None of that bothered Krejci, who announced last Friday that he’s heading back to his native Czech Republic to finish out his playing days.

“Beloved” wouldn’t be the right word when it came to Bruins’ fans relationship with the smooth and steady pivot; “respected” would be more accurate. When he was healthy, you always knew what you were getting from No. 46: world class on-ice vision and passing ability, a strong skater and playmaker, a presence in all three zones, a dependable faceoff man.

He also led the NHL in plus-minus twice, a stat that still is a viable indication of how the Bruins produced offense when he was on the ice.

Most importantly, his ability to come through in the postseason is what most endeared him to Boston fans. It’s not as if he was a stiff from October to early April, producing .759 points per game. But as the stakes shot up exponentially in the postseason, the checking got much tighter and each shift was pressure packed, Krejci delivered to the tune of .795 a night, and he led the entire league in playoff scoring twice (2011 and ’13).

If this is it for him in Boston, he’ll finish seventh on the team’s postseason goal list (42).

Understand, Krejci was not a natural goal scorer; it took him 42 games before he first put the puck past a goaltender, and he only eclipsed 20 goals three times. But collecting assists were seemingly as easy to him as picking up pucks following a pregame skate.

He had 50 or more assists three times and 49 one other season, finishing with 515 in 962 games, which is even more impressive when you consider the defensive systems he played in.

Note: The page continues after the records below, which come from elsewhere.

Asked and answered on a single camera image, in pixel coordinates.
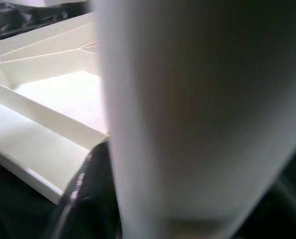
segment white tube
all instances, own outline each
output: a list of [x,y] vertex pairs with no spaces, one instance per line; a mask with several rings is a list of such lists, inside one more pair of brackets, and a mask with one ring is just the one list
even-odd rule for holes
[[296,14],[278,7],[97,0],[123,238],[228,238],[289,160]]

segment white plastic tray
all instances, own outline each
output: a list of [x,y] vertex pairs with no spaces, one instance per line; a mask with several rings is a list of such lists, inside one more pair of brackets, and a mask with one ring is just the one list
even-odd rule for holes
[[54,203],[107,137],[93,19],[0,41],[0,164]]

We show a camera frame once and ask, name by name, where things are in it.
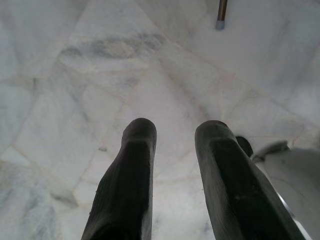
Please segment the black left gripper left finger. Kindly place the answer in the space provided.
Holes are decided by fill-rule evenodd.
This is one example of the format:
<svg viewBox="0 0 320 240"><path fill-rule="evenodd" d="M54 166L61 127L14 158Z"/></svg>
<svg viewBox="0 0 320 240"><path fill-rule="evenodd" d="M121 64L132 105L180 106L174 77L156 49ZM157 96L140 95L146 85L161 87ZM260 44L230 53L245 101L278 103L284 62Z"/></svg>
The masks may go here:
<svg viewBox="0 0 320 240"><path fill-rule="evenodd" d="M98 184L83 240L152 238L155 125L137 118L124 129L120 150Z"/></svg>

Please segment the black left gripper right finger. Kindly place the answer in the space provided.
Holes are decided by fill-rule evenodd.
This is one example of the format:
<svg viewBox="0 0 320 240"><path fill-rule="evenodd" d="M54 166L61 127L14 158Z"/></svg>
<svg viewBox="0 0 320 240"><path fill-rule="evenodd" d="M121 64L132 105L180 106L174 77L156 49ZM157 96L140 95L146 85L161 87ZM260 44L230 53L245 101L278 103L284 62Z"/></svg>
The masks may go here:
<svg viewBox="0 0 320 240"><path fill-rule="evenodd" d="M304 238L269 180L252 163L224 122L202 123L194 139L215 239Z"/></svg>

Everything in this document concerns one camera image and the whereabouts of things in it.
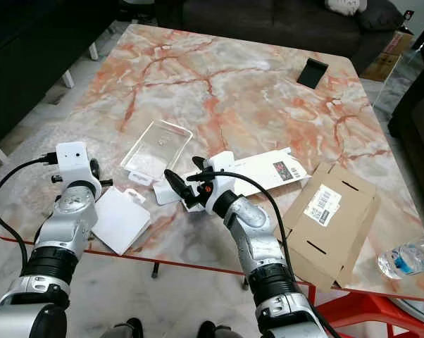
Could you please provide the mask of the clear plastic packaging tray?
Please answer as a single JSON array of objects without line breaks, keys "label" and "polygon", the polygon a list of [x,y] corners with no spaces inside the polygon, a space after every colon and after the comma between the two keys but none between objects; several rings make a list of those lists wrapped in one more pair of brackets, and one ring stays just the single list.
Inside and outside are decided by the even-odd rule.
[{"label": "clear plastic packaging tray", "polygon": [[163,172],[177,163],[192,137],[188,129],[155,120],[120,161],[120,167],[128,171],[129,180],[151,186],[163,180]]}]

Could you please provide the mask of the long white packaging box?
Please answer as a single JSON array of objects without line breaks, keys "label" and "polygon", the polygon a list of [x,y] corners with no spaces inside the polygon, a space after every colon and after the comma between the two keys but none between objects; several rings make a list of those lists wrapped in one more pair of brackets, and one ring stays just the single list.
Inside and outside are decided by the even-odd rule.
[{"label": "long white packaging box", "polygon": [[[235,160],[230,171],[251,178],[264,189],[275,189],[284,184],[299,182],[309,178],[310,176],[306,173],[305,167],[302,167],[302,164],[286,150],[276,149],[265,154],[257,154],[241,158],[241,160]],[[158,180],[153,184],[155,199],[160,206],[180,199],[173,192],[169,183],[163,182],[163,180]],[[253,196],[253,194],[260,193],[259,189],[255,189],[251,184],[237,178],[235,178],[233,191],[235,194],[243,194],[244,196]]]}]

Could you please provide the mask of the marble pattern folding table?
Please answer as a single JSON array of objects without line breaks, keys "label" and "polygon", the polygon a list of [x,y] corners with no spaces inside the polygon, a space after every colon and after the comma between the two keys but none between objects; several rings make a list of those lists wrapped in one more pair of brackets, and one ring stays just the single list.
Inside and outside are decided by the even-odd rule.
[{"label": "marble pattern folding table", "polygon": [[[315,89],[297,83],[308,58],[329,65]],[[232,151],[235,158],[245,158],[288,148],[309,172],[322,162],[338,163],[375,184],[380,208],[344,288],[424,300],[424,273],[393,280],[376,263],[382,252],[423,237],[424,225],[347,58],[131,25],[80,89],[79,99],[63,109],[58,121],[23,135],[0,167],[0,177],[61,142],[86,142],[103,178],[113,178],[116,189],[146,197],[151,221],[126,258],[241,272],[237,248],[221,219],[187,212],[180,203],[158,205],[153,189],[129,180],[120,167],[142,132],[161,120],[193,133],[173,167],[179,174],[194,170],[193,156]]]}]

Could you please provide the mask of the black cabinet with white legs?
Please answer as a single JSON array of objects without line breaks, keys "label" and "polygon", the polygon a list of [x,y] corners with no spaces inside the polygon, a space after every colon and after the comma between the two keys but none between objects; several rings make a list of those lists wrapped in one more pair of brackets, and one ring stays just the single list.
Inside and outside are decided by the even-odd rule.
[{"label": "black cabinet with white legs", "polygon": [[0,0],[0,141],[117,12],[118,0]]}]

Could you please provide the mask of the black robot right foot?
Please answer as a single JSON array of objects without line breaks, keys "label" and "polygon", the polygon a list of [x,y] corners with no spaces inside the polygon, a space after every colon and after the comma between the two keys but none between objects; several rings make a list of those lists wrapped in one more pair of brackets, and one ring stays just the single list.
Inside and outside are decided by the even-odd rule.
[{"label": "black robot right foot", "polygon": [[206,320],[200,325],[197,338],[243,338],[242,335],[227,325],[216,325]]}]

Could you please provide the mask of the black robot foot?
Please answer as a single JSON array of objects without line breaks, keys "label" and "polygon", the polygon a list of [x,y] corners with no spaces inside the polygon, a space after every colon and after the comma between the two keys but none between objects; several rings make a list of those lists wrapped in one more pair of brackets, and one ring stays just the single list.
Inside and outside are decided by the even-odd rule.
[{"label": "black robot foot", "polygon": [[142,321],[138,318],[129,318],[122,324],[115,326],[118,330],[118,338],[144,338]]},{"label": "black robot foot", "polygon": [[243,338],[242,335],[227,325],[216,325],[206,320],[200,325],[197,338]]}]

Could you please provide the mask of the black rectangular case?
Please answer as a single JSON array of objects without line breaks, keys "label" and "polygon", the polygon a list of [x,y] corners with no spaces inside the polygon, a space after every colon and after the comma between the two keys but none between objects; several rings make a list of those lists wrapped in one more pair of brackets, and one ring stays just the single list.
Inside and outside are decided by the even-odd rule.
[{"label": "black rectangular case", "polygon": [[327,73],[329,65],[318,59],[308,58],[306,64],[297,78],[297,83],[315,89],[321,81],[321,78]]}]

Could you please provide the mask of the black robot left foot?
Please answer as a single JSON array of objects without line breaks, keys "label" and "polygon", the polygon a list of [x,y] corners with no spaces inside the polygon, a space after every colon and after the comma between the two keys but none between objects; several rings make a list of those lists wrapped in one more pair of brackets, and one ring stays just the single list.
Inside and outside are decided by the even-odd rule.
[{"label": "black robot left foot", "polygon": [[122,324],[115,326],[118,330],[118,338],[144,338],[142,321],[138,318],[129,318]]}]

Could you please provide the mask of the flat brown cardboard with label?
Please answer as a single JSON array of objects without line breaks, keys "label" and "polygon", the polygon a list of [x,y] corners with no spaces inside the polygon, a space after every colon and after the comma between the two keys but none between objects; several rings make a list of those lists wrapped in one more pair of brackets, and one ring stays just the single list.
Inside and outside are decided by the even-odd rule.
[{"label": "flat brown cardboard with label", "polygon": [[379,208],[375,184],[338,163],[318,164],[283,216],[294,274],[319,289],[350,283]]}]

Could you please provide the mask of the white cushion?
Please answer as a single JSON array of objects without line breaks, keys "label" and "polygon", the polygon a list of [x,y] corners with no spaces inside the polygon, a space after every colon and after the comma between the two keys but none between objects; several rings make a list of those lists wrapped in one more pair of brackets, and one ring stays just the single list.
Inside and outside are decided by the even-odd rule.
[{"label": "white cushion", "polygon": [[345,16],[354,16],[367,9],[368,0],[323,0],[332,12]]}]

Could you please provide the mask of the red plastic stool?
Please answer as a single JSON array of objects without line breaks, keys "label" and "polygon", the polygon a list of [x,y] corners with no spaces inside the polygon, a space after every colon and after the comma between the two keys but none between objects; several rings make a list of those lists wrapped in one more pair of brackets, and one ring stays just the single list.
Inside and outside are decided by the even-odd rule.
[{"label": "red plastic stool", "polygon": [[342,290],[311,290],[316,309],[335,329],[382,324],[386,338],[424,338],[424,322],[399,309],[388,296]]}]

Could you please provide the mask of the brown cardboard box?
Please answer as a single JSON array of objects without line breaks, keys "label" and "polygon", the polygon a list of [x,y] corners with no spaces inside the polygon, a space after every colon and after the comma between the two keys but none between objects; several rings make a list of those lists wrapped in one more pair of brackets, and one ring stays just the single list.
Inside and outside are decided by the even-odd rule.
[{"label": "brown cardboard box", "polygon": [[363,80],[385,81],[399,63],[402,55],[405,54],[414,42],[414,35],[405,26],[401,26],[394,32],[392,39],[374,58],[374,61],[368,65],[366,70],[361,73],[360,78]]}]

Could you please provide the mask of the clear plastic water bottle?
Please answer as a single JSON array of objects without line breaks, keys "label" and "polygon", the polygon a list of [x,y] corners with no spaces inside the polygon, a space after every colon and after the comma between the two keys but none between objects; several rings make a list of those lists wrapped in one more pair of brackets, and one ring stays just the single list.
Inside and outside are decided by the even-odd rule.
[{"label": "clear plastic water bottle", "polygon": [[424,239],[383,252],[377,263],[382,274],[393,280],[424,273]]}]

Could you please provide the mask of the dark cushion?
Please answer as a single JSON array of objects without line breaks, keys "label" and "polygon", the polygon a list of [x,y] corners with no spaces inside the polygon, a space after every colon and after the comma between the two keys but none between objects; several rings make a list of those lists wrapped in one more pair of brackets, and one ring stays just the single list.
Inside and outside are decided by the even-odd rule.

If it feels like Krejci played with more wings than you’ll find at your run-of-the-mill beer and finger food joint, you’d be right. The linemates he found the most chemistry with were Milan Lucic on his left and Nathan Horton on the right, two big bodies who cleared a lot of space in the offensive zone, could finish off his tape-to-tape passes and also find him the slot for scoring opportunities of his own.

Krejci also had lots of success when paired with other elite players, such as the short time Rick Nash was on his line; same with Taylor Hall after the latter was traded here from Buffalo last spring.

But he was, at times, also saddled with offensively challenged linemates such as Peter Schaefer, Chuck Kobasew, Seth Griffith, Joonas Kemppainen and Ryan Spooner, to name a few. Think of all the potential points he lost playing with a rotating cast of has-beens, never-weres and guys who just weren’t top six NHL forwards.

Less than a year ago, the Bruins still had their Big 5 left over from their 2011 Stanley Cup championship team: Patrice Bergeron, Brad Marchand, goalie Tuukka Rask, Chara and Krejci. They currently are down to two, with Chara having played for the Capitals last season and Rask in limbo as a 34-year-old unrestricted free agent undergoing hip surgery that’ll keep him out until at least February.

Will the Hockey Hall of Fame eventually come calling for Krejci? Probably not. He never won an individual trophy, never made an all-star team, and he missed the equivalent of more than a full season (96 games of regular and postseason play) with various injuries and ailments.

But that doesn’t take away from what Krejci meant to the the Bruins’ organization the last 14 years. Guys with his level of skill and lack of hubris who spend their entire careers with one NHL team are as rare as 5-goal games, and for this we should always appreciate what the 63rd overall pick in the 2004 draft gave to the Bruins.